We all have compressed images of truth. The sermon looks at some of our I think. Some compressed images linger after we’ve forgotten what they mean. Others are “eternal gospels”. They speak to all times and places. The reformation has an image. Luther with a hammer nailing his theses to the door. The question that the day brings to us is if this is an eternal image, or a temporal one.

I happen to think Luther is a dramatic icon of the gospel, akin to the icon Jesus paints in the text for himself. I think Luther is an eternal truth. But the question is really to you. Do you still get the truth of the image. Are you willing to dance? Or has it become a dead image.

Thieves, Gatekeepers and The Shepherd

Biblical Text: John 10:1-10

There is always a mystical element in Christianity, “My sheep hear my voice.” Not that there isn’t a lost history of proof behind that voice, a history capture in the Scriptures. Abraham in that sense ends up being THE man of faith because he heard the voice without any real history. But we are all a bit like Father Abraham. The shepherd calls, and we hear the voice and follow to a good land.
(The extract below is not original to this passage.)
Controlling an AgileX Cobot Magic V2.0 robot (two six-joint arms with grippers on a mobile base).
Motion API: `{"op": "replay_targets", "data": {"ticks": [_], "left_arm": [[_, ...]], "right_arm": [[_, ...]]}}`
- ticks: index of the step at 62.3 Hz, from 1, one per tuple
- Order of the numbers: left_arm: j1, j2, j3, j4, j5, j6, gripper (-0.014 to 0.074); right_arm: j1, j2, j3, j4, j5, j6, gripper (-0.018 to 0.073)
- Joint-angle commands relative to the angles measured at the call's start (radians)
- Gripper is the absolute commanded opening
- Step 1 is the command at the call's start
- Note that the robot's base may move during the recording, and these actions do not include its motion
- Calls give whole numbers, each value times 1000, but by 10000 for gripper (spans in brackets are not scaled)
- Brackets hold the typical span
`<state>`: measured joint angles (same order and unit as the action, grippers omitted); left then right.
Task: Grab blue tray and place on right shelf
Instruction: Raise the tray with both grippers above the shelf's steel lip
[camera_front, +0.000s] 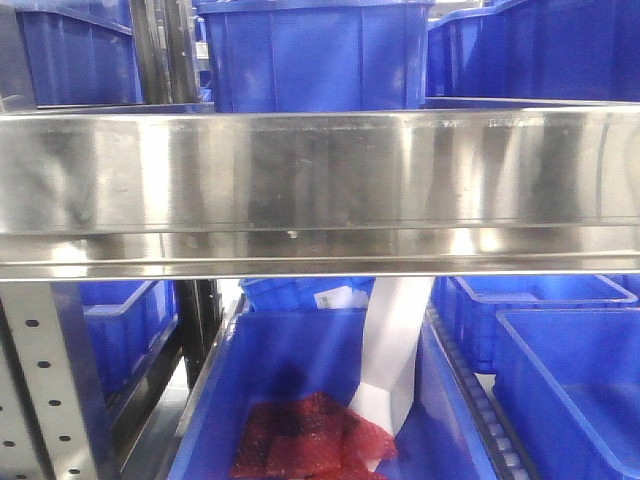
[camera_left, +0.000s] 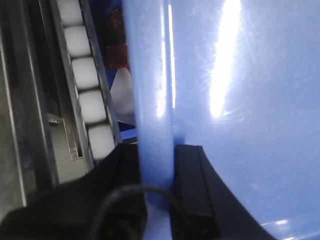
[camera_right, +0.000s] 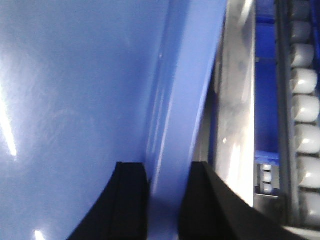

Jesus parable here in John is help for Christians. There are always three types of voices. And Jesus tells us how to tell the difference. That is what this sermon is about. How do we sore out the thieves, the gatekeepers and the shepherd? It is surprisingly simple, and the highest art in the faith, listening for law and gospel.

Lost Sheep?

Biblical Text: Luke 15: 1-10.

The text, a quick read, is the parables of the lost sheep and the lost coin. And these are such clear and tender pictures of the grace of the gospel, a preacher might be doing injustice to them by preaching anything but their simplicity. That is my request for a bit of grace at the start. Because that simplicity is there, but I push a little bit beyond that simplicity here. And the reason is that our context has changed. And I think that we as Christians need to change the context in our heads when we hear these parables. We need to be a little wiser in regards to law and gospel and ears to hear. So jumping off of a Luther himself sermon, this sermon looks at just who are the lost sheep, as well as the grumbling Pharisees and Scribes, and the sinners and tax collectors, both those who come to hear Jesus and those who are riotously secure in houses on the sand.